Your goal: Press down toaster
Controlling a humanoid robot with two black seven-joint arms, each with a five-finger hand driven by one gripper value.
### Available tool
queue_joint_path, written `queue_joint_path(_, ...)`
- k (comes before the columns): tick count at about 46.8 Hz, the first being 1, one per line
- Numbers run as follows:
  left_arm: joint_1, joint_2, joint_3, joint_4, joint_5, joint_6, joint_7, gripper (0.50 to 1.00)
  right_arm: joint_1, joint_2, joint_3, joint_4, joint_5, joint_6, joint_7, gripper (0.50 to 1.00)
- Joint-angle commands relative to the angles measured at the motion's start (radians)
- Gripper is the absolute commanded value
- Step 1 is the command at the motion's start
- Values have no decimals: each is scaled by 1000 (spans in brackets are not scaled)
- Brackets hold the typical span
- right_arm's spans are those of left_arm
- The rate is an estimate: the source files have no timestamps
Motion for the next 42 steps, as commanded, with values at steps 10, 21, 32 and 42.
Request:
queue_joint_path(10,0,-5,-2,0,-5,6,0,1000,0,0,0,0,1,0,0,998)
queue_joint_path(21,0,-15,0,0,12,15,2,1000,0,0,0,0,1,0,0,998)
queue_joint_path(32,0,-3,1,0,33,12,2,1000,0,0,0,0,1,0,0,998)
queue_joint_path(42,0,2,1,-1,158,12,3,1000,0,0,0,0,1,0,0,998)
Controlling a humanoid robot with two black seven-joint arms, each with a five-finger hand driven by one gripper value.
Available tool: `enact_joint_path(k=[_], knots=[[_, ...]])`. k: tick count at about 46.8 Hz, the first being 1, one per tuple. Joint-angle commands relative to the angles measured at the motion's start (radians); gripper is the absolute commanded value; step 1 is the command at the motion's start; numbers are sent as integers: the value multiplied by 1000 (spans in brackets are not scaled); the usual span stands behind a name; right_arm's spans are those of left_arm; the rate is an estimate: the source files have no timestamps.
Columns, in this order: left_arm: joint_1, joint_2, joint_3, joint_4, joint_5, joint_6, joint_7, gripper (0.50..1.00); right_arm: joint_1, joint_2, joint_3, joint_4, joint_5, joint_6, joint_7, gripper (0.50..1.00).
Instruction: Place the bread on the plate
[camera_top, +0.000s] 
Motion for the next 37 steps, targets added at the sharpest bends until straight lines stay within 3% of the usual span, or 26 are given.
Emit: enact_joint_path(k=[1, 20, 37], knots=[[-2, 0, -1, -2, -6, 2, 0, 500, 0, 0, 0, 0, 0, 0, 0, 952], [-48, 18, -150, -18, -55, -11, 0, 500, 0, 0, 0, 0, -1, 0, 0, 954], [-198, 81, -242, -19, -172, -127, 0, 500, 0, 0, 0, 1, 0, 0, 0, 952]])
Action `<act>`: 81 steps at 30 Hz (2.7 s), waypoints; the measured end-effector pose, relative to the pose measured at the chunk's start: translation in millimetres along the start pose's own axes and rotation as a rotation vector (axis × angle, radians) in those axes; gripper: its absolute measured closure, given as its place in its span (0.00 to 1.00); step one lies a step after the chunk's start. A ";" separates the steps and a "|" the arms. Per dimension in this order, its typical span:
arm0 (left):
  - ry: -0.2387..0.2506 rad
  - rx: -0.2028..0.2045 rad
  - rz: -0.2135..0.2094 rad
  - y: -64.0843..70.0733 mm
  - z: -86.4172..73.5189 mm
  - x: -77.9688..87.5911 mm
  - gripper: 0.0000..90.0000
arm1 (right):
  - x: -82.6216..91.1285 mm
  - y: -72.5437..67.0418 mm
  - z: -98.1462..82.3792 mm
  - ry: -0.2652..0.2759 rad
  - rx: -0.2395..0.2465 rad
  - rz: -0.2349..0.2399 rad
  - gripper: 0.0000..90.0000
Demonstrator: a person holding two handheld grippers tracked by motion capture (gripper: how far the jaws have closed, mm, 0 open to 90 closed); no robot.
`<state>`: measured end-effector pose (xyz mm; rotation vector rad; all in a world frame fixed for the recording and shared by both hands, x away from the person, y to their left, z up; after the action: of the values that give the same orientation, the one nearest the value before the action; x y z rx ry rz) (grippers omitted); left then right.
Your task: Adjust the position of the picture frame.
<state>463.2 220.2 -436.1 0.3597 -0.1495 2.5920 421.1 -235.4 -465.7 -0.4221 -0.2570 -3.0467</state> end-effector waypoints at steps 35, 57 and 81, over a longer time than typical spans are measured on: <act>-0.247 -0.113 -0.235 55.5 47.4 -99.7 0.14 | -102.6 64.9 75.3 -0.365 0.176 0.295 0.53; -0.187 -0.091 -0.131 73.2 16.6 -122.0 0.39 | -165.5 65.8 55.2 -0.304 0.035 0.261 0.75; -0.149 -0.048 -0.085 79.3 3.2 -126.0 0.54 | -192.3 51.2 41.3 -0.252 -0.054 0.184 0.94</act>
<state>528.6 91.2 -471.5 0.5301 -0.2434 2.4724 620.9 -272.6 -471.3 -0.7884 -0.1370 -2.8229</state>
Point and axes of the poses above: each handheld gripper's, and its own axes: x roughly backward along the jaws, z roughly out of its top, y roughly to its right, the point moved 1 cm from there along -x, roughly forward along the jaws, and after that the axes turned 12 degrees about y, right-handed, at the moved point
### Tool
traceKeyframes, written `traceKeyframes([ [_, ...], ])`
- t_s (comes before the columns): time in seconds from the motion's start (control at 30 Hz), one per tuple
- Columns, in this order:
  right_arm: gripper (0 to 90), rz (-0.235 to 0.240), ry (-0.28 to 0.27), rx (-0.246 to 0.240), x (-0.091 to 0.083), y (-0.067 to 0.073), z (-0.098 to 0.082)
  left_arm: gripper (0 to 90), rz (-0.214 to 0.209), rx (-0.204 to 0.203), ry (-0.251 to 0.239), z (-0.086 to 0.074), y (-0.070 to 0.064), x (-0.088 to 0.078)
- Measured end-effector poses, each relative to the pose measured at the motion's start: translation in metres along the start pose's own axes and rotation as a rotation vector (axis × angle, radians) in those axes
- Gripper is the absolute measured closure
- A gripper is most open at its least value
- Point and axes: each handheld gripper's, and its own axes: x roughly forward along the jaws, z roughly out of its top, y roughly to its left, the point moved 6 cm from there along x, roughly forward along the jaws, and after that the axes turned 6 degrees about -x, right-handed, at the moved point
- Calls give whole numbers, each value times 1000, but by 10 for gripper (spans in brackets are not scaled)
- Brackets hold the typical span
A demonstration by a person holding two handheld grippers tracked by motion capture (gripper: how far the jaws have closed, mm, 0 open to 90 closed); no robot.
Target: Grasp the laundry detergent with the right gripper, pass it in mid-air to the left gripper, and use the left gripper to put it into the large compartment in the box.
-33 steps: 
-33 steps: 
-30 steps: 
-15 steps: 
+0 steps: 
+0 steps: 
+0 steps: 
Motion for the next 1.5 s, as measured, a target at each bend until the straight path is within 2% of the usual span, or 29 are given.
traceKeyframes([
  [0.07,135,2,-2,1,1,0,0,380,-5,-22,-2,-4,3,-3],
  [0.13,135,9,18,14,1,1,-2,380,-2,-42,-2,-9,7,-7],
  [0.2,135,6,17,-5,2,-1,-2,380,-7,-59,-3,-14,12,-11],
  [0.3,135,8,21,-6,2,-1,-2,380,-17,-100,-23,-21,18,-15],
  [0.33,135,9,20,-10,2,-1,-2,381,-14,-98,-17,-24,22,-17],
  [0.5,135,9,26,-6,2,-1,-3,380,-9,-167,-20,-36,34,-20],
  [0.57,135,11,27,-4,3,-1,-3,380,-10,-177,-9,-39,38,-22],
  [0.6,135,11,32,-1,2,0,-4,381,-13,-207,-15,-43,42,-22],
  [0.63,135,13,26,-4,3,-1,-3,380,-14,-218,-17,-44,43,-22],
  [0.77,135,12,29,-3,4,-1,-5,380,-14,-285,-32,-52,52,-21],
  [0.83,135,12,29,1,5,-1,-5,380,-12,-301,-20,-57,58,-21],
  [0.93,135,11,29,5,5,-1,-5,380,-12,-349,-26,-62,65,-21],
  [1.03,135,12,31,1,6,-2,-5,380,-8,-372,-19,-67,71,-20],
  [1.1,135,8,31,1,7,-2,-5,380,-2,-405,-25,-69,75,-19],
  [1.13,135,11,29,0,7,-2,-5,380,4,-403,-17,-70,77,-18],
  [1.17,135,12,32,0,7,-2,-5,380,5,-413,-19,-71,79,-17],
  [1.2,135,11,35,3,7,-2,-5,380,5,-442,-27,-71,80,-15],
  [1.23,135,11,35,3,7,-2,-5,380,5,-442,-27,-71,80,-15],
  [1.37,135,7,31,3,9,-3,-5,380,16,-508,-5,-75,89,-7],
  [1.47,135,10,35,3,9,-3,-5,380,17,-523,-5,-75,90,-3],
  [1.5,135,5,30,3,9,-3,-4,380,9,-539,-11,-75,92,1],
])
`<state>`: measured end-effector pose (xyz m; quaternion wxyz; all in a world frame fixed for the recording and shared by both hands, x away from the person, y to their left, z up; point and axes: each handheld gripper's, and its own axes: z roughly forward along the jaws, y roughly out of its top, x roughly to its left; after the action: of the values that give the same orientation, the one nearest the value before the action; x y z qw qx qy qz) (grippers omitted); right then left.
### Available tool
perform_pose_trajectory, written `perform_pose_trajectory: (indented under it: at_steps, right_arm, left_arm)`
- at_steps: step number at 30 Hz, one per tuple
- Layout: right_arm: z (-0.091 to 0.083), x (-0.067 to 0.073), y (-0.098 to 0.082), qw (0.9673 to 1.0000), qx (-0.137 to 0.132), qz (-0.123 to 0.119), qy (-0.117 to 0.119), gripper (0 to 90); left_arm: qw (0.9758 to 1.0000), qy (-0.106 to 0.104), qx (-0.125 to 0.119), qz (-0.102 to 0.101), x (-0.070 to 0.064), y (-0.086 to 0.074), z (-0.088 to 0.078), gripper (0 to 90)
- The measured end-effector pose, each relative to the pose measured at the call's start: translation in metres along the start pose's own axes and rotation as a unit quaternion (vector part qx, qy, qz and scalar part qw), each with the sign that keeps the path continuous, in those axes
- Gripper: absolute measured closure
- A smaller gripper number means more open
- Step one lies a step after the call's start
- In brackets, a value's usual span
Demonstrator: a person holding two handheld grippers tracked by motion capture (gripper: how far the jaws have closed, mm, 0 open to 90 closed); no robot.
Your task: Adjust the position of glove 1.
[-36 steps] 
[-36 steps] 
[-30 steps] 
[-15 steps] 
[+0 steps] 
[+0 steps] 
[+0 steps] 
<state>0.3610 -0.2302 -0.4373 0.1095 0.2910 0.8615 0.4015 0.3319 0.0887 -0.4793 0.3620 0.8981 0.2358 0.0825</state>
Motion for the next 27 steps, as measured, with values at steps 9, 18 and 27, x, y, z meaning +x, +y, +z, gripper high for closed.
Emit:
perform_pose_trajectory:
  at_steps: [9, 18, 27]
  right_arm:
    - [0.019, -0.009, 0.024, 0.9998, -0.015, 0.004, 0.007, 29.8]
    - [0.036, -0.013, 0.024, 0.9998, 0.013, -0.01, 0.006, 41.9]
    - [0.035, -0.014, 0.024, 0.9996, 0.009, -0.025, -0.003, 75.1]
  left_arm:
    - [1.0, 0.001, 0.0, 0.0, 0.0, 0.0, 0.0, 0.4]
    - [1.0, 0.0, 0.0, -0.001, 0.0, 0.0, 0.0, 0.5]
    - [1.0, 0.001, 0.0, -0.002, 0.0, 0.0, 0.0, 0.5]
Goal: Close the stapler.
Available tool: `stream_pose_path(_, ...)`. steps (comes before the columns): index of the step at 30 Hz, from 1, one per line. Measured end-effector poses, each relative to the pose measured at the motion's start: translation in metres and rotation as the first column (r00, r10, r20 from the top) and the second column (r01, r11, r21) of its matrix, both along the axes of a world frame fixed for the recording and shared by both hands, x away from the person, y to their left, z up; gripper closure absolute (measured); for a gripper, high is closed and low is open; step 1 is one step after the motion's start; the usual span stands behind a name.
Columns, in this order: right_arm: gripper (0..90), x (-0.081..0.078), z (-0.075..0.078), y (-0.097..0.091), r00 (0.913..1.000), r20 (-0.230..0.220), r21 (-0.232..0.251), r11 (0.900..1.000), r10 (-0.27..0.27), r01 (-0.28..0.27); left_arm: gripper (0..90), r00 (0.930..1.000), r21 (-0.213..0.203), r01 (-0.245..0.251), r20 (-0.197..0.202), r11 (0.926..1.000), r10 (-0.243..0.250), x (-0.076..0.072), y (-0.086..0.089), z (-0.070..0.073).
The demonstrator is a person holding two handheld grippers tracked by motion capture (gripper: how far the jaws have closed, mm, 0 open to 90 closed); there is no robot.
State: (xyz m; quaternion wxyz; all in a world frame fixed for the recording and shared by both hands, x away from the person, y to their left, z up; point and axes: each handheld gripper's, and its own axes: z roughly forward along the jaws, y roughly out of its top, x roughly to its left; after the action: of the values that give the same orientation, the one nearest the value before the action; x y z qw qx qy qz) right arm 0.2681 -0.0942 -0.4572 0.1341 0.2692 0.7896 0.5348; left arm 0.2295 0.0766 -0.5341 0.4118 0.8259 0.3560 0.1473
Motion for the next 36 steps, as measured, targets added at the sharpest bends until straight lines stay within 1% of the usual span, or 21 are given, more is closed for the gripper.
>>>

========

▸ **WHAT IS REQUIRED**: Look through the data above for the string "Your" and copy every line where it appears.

▸ **TASK OUTPUT**:
Your goal: Press down toaster
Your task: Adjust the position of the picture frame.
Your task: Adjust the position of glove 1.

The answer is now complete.